[What to work on]:
Set out exactly, line by line, the stretch of data below that begins at the line containing "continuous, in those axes" and ends at the line containing "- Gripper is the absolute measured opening", with both ends kept.
━━━ Data records
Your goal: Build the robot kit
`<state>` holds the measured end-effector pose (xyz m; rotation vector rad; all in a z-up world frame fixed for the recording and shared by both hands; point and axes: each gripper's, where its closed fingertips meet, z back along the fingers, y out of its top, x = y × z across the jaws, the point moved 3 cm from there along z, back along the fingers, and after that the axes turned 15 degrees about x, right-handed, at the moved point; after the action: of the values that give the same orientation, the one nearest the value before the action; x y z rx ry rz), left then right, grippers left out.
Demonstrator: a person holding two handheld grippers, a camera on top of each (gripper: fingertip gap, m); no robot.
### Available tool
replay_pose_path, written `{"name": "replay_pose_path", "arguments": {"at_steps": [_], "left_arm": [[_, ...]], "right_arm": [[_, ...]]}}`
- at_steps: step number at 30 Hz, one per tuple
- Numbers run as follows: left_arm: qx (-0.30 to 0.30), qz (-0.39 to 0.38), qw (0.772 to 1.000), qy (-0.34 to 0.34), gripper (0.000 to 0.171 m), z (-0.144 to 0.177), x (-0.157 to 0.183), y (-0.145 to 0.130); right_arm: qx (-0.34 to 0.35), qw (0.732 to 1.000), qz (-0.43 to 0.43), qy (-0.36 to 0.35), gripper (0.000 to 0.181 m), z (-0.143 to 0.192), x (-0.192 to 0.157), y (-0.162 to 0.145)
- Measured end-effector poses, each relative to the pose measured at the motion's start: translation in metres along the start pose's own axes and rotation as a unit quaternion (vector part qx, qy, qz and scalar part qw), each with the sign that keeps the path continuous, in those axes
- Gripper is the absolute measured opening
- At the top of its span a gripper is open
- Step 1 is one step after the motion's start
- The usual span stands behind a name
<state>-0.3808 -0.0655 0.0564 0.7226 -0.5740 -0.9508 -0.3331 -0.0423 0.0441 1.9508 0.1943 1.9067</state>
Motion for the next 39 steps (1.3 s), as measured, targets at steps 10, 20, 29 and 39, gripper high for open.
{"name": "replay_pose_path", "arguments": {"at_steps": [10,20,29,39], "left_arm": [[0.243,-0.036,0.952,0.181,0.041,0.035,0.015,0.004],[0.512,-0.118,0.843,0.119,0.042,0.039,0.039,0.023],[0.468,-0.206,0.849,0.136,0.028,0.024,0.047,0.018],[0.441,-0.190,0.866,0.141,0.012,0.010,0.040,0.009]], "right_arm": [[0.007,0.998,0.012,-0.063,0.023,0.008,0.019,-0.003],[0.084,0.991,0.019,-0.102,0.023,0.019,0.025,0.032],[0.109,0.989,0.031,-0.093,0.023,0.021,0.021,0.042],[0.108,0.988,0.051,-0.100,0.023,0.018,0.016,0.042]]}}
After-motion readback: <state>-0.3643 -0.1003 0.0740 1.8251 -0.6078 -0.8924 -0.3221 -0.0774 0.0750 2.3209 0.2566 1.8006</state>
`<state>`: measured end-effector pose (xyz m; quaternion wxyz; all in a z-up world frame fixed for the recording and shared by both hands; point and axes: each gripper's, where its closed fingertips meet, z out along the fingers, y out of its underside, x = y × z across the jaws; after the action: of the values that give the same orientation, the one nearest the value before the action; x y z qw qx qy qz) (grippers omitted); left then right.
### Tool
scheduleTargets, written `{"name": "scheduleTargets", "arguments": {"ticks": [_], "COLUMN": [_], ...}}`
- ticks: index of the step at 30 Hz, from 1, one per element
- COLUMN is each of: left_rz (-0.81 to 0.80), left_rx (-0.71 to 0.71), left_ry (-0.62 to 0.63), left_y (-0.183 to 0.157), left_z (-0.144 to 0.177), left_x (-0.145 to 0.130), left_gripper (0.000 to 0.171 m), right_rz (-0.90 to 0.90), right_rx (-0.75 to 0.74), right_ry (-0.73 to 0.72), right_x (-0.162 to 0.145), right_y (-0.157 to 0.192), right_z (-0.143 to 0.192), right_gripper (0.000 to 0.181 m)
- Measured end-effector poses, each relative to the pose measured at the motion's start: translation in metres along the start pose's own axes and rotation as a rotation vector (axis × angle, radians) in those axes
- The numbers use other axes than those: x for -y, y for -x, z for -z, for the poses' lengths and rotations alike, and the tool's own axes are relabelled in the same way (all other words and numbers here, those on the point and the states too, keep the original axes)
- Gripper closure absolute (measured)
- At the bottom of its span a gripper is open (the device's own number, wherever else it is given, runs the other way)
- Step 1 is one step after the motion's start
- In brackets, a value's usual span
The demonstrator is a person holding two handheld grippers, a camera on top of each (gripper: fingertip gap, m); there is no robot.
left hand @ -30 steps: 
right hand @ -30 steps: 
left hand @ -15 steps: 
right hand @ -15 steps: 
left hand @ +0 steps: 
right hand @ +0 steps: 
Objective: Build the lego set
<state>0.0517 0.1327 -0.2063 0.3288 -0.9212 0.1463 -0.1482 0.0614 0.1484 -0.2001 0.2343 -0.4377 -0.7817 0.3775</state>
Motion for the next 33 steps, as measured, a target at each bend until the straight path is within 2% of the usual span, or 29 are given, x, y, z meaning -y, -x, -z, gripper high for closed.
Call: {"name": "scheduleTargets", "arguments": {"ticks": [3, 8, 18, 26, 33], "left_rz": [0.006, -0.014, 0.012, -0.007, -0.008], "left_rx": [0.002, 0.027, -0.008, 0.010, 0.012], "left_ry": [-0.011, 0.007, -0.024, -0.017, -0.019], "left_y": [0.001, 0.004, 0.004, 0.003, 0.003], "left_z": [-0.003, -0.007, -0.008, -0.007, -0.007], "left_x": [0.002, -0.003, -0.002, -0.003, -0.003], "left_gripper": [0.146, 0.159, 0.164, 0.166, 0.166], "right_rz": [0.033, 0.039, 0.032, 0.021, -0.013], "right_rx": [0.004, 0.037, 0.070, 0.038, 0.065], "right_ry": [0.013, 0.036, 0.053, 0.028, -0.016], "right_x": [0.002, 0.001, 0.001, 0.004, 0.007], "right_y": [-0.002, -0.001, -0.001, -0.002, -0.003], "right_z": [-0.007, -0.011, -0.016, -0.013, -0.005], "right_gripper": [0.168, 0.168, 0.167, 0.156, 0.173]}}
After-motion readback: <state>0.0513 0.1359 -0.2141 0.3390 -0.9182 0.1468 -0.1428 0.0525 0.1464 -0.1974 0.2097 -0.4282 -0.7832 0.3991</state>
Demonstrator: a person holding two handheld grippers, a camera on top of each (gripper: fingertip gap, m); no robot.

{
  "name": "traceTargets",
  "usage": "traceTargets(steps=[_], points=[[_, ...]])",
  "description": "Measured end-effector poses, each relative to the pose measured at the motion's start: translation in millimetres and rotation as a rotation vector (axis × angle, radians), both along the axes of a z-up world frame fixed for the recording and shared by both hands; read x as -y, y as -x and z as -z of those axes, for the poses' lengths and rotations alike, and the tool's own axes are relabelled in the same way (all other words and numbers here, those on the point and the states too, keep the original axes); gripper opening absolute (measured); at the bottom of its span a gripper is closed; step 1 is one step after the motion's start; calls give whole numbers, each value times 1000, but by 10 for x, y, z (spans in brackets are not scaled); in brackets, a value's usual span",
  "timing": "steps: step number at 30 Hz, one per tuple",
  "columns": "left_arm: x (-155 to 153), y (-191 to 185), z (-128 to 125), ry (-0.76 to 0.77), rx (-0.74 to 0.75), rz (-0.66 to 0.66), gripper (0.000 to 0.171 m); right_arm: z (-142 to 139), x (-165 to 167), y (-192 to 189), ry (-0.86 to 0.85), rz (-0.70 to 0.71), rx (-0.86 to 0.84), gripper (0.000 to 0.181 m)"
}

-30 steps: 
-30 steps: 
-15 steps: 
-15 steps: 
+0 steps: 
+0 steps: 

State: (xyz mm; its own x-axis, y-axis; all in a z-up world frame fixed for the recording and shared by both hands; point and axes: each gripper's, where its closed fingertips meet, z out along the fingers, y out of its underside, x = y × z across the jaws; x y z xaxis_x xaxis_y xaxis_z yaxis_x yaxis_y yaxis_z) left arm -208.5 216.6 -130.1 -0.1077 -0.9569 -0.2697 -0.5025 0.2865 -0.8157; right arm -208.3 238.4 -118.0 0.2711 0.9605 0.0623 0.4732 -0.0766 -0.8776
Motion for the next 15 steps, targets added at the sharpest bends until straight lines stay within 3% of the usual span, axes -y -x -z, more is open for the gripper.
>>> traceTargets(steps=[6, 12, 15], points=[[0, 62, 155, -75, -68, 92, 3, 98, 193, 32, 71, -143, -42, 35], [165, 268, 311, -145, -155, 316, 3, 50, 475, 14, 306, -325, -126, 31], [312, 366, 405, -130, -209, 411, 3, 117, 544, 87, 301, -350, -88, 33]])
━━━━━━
[Task answer]:
- Measured end-effector poses, each relative to the pose measured at the motion's start: translation in metres along the start pose's own axes and rotation as a unit quaternion (vector part qx, qy, qz and scalar part qw), each with the sign that keeps the path continuous, in those axes
- Gripper is the absolute measured opening

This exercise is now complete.